[TASK OBJECTIVE] Give back an exact copy of the lines in the records below, from the line that has "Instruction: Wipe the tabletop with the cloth" through the line that has "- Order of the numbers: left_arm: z", and nothing besides.

[GIVEN DATA]

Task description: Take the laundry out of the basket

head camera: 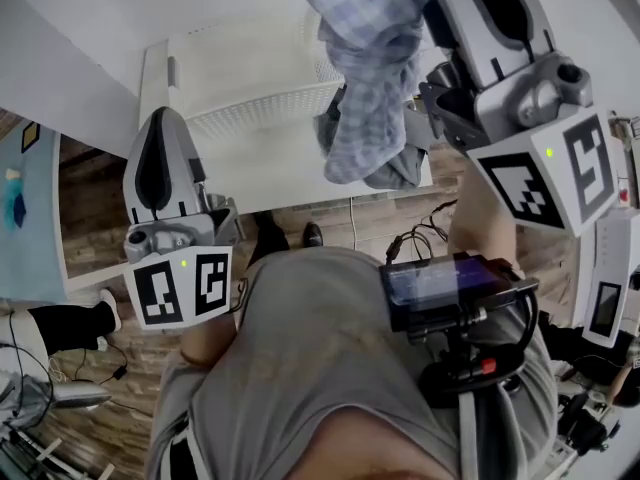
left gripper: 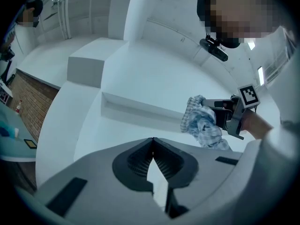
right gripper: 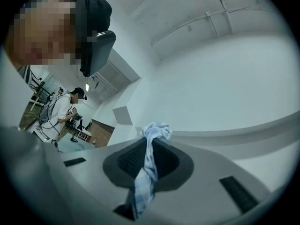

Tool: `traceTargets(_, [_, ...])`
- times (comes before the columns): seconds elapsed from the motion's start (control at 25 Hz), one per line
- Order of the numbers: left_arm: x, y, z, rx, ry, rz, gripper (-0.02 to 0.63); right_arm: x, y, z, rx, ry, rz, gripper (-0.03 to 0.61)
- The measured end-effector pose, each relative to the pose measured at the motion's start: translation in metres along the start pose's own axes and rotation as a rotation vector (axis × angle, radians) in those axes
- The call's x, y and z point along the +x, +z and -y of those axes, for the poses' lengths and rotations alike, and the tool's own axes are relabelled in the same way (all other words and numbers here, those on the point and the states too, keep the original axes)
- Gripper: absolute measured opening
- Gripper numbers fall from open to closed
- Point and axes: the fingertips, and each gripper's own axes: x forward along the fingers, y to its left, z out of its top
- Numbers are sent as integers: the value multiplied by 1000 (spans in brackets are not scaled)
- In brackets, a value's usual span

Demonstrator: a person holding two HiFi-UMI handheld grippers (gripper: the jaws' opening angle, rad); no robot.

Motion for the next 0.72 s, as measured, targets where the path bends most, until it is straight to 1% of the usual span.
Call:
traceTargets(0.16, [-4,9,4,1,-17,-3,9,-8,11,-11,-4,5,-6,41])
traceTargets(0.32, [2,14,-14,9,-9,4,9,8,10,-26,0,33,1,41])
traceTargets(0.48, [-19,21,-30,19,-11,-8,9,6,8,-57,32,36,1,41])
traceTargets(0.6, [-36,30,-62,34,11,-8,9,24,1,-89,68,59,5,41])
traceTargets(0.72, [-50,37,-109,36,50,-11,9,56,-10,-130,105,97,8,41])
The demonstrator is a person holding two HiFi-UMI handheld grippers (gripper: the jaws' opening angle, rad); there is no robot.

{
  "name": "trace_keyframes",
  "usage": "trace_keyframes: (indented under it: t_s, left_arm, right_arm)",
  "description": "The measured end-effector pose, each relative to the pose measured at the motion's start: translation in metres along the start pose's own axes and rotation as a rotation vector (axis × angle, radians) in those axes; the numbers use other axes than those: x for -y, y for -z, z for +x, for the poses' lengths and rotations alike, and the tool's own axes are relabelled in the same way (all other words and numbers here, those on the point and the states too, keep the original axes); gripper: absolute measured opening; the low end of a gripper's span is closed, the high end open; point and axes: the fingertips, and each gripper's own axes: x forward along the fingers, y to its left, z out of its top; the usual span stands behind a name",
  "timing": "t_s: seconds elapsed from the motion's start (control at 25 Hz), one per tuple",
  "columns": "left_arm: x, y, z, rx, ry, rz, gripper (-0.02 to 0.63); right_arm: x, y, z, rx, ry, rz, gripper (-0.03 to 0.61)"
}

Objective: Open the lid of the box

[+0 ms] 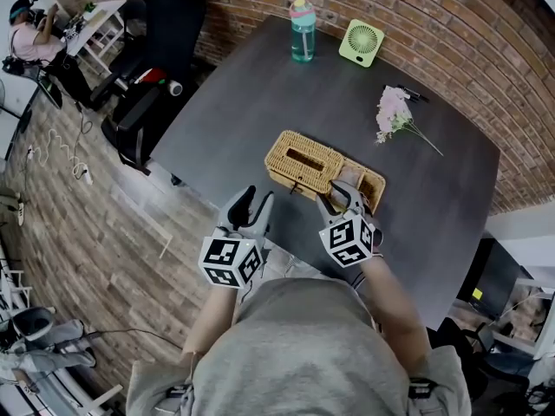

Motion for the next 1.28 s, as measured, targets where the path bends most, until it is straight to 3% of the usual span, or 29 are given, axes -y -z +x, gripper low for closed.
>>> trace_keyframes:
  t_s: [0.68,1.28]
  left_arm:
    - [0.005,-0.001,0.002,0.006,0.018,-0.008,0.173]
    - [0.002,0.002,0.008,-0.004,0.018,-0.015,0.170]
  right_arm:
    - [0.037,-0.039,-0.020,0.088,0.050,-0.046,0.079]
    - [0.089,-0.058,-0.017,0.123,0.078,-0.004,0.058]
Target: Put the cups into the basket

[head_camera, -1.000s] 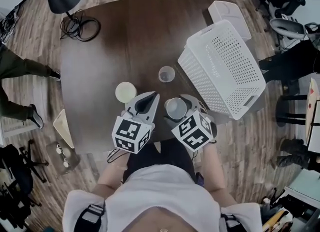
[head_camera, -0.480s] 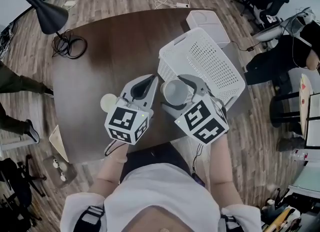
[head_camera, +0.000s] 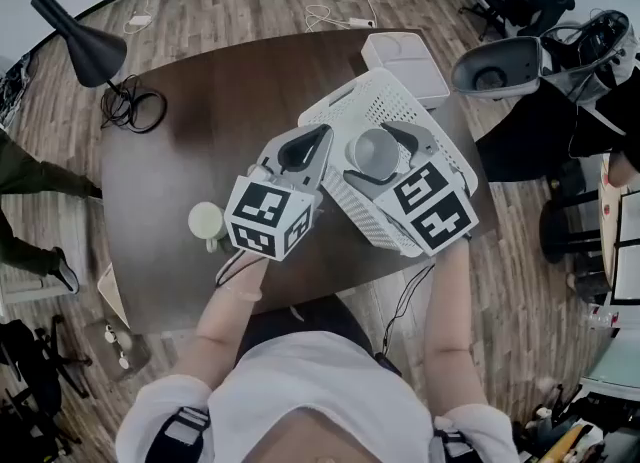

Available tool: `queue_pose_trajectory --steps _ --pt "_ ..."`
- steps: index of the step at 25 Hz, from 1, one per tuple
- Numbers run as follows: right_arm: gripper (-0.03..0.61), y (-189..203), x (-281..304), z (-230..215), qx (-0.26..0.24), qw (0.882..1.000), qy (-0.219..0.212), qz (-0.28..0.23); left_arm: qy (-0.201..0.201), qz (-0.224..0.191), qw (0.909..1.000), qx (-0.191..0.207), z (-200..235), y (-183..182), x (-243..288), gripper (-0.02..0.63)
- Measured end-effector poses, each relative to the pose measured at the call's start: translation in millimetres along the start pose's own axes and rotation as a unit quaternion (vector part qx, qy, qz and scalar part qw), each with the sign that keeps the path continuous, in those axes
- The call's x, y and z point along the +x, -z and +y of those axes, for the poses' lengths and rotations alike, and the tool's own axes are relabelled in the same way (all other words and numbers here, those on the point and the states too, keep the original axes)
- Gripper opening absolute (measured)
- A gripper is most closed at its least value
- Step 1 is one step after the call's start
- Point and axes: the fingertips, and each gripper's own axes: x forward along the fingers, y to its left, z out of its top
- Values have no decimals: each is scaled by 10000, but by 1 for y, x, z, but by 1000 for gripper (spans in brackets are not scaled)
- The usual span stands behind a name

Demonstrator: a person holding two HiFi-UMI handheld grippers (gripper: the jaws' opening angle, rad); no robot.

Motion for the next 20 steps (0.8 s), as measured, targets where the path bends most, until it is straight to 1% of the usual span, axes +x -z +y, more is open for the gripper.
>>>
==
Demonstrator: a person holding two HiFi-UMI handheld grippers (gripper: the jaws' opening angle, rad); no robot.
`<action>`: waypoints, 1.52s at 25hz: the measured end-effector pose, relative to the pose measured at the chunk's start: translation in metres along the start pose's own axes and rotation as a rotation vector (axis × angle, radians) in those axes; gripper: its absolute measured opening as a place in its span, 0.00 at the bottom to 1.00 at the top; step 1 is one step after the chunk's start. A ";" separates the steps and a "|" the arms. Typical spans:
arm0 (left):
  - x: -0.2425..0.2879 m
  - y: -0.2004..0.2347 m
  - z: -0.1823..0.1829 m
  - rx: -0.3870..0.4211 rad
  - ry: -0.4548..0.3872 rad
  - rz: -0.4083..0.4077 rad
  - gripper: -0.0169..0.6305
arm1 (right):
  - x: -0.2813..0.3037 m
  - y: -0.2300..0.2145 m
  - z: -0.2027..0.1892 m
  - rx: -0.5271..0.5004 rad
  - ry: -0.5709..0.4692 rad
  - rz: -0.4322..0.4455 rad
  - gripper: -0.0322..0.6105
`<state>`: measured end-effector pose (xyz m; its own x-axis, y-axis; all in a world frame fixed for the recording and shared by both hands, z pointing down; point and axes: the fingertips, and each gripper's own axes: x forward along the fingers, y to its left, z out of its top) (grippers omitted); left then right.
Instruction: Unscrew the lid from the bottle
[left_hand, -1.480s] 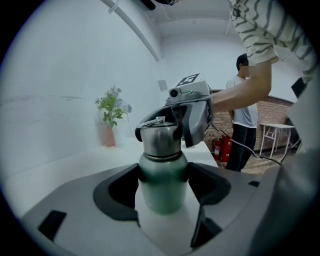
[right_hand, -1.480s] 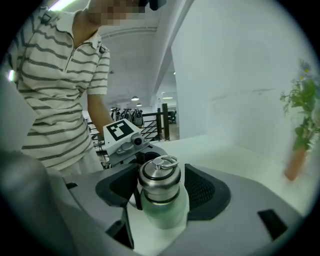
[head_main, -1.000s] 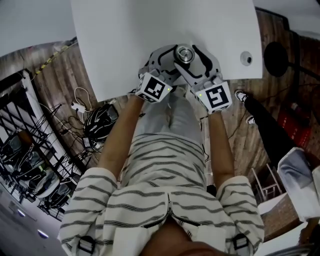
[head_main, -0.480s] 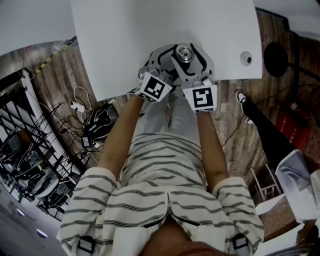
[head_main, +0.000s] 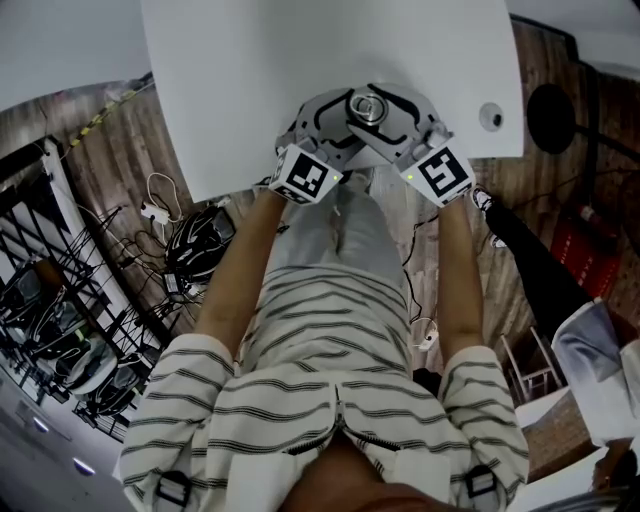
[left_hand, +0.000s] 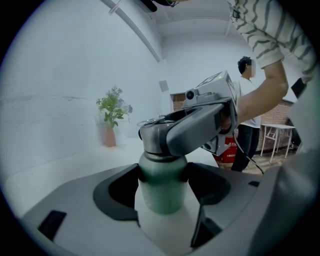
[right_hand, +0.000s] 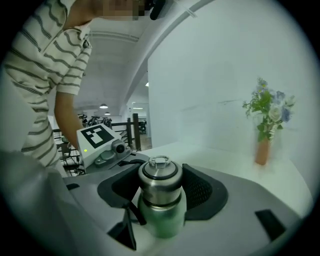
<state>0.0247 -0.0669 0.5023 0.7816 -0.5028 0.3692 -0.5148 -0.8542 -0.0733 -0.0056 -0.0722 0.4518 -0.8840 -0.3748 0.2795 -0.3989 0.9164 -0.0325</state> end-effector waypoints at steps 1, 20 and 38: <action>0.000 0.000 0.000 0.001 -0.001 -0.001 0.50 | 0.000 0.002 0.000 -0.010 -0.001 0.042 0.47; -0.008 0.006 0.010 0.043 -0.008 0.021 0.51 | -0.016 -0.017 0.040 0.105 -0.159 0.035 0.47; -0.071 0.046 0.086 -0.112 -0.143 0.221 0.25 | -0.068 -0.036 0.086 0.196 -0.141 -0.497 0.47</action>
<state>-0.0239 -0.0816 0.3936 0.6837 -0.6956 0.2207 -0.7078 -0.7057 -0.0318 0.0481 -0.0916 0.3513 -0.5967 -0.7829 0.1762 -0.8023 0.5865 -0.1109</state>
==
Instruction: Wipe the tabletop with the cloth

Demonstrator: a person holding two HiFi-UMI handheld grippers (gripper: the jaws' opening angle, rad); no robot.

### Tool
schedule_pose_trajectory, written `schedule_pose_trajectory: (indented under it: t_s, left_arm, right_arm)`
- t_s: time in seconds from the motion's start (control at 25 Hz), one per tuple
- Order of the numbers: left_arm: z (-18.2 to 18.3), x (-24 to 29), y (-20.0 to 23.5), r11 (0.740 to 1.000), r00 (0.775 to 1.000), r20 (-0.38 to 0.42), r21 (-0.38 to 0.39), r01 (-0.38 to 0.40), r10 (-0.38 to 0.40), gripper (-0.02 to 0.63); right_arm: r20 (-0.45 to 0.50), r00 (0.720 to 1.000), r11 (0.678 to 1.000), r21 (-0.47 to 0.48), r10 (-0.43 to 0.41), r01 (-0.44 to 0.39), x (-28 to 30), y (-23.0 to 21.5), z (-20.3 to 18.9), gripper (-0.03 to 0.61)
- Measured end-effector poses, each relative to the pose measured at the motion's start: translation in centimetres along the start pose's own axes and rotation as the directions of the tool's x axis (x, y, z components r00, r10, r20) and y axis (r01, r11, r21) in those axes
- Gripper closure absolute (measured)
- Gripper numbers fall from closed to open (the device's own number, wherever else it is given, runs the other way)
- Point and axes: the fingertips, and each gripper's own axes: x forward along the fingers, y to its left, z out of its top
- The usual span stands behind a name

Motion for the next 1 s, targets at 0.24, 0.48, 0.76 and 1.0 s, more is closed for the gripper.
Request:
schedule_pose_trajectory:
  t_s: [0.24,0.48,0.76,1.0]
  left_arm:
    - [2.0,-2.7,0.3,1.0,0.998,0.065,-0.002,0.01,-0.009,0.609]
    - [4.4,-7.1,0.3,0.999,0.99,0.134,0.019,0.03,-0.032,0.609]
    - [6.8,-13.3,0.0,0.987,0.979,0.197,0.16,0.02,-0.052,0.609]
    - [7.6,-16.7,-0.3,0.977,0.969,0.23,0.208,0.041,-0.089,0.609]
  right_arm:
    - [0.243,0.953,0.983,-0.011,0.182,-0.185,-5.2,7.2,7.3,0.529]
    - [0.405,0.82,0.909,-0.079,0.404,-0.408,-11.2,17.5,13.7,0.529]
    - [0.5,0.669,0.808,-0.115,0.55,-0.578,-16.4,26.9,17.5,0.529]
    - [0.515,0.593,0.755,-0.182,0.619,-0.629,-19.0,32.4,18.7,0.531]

[EXERCISE SOLUTION]
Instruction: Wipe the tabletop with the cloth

Demonstrator: a person holding two HiFi-UMI handheld grippers (gripper: the jaws' opening angle, rad); no robot.

### Tool
schedule_pose_trajectory, written `schedule_pose_trajectory: (indented under it: t_s, left_arm, right_arm)`
- t_s: time in seconds from the motion's start (control at 25 Hz), one per tuple
- Order of the numbers: left_arm: z (-18.2 to 18.3), x (-24 to 29), y (-20.0 to 23.5), r11 (0.740 to 1.000), r00 (0.775 to 1.000), r20 (-0.38 to 0.42), r21 (-0.38 to 0.39), r01 (-0.38 to 0.40), r10 (-0.38 to 0.40), gripper (-0.02 to 0.63); right_arm: r20 (-0.45 to 0.50), r00 (0.720 to 1.000), r11 (0.678 to 1.000), r21 (-0.47 to 0.48), r10 (-0.43 to 0.41), r01 (-0.44 to 0.39), x (-28 to 30), y (-23.0 to 21.5), z (-20.3 to 18.9), gripper (-0.03 to 0.61)

There is no more to the exercise.